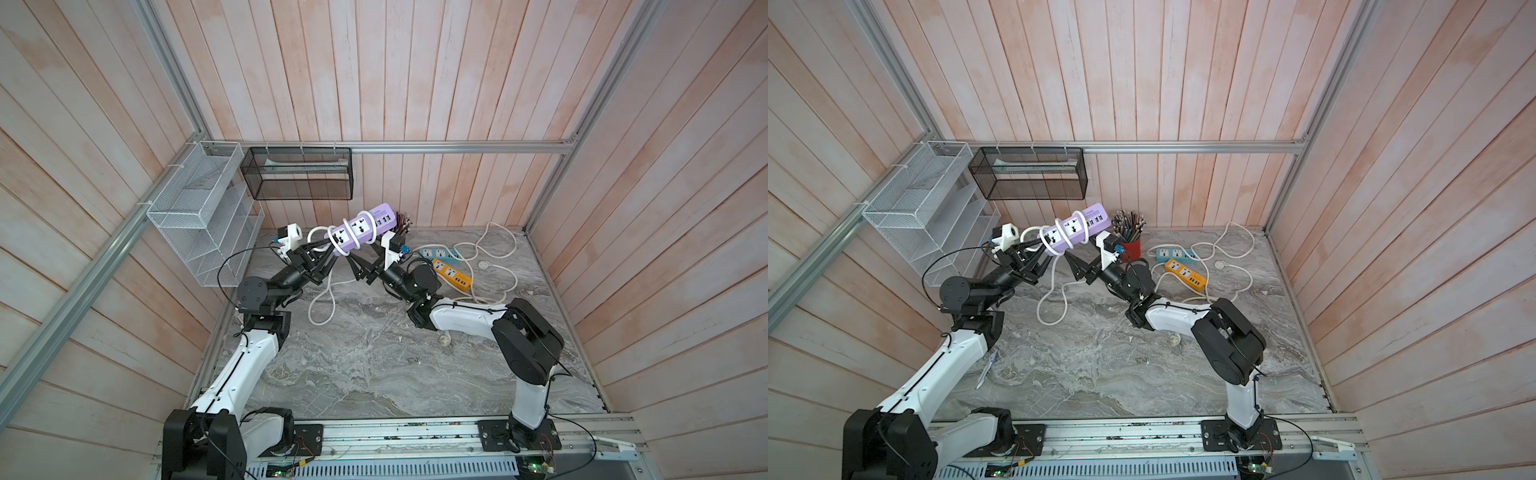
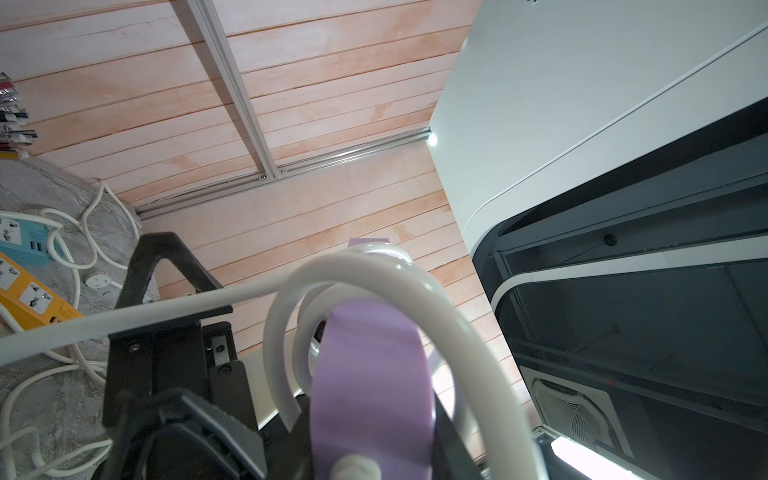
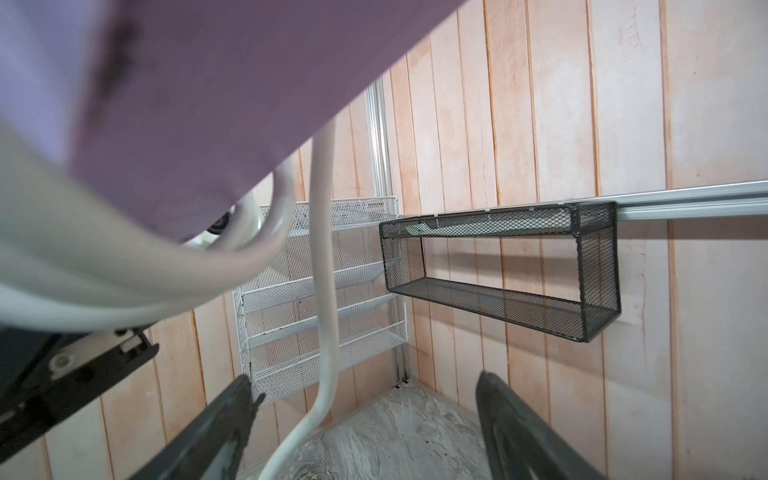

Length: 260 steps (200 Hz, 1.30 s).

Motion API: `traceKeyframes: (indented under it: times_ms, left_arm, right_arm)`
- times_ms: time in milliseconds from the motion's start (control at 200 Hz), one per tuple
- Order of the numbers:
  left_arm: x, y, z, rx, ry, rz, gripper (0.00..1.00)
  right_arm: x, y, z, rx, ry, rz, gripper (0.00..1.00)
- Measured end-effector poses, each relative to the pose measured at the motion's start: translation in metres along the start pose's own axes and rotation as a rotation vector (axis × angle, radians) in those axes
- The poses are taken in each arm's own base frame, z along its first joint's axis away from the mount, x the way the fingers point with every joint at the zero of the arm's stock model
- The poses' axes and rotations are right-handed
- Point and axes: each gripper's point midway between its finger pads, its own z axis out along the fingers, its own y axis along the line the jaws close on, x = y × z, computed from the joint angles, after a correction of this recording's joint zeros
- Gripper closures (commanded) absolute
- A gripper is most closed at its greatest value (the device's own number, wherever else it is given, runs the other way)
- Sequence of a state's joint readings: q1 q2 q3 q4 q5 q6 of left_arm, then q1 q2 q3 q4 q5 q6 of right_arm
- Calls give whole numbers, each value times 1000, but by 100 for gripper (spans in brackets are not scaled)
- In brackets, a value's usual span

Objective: Unwrap the cord wrapped around the power strip
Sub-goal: Unwrap the power cord from the power strip.

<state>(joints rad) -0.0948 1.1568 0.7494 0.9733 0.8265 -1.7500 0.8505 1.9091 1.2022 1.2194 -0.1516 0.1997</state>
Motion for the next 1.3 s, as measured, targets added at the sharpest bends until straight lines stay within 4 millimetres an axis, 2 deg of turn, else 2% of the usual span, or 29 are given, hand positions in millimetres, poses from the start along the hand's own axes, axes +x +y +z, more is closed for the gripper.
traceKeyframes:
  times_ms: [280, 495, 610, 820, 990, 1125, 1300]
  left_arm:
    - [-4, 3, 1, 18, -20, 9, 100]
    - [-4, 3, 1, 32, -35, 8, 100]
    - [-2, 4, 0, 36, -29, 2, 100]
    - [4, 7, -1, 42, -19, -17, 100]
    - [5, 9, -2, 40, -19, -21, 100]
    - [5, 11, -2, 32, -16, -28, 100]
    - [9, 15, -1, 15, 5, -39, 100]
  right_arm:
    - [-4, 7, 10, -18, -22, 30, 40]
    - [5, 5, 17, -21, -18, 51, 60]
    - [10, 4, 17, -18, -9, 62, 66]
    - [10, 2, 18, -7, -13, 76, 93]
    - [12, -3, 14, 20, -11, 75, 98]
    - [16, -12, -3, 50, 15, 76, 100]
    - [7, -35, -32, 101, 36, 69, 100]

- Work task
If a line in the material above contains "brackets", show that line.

- Task answer
- Calls give whole numbers, each value times 1000, but by 100 for gripper (spans in brackets are not scaled)
- In brackets, a value's usual span

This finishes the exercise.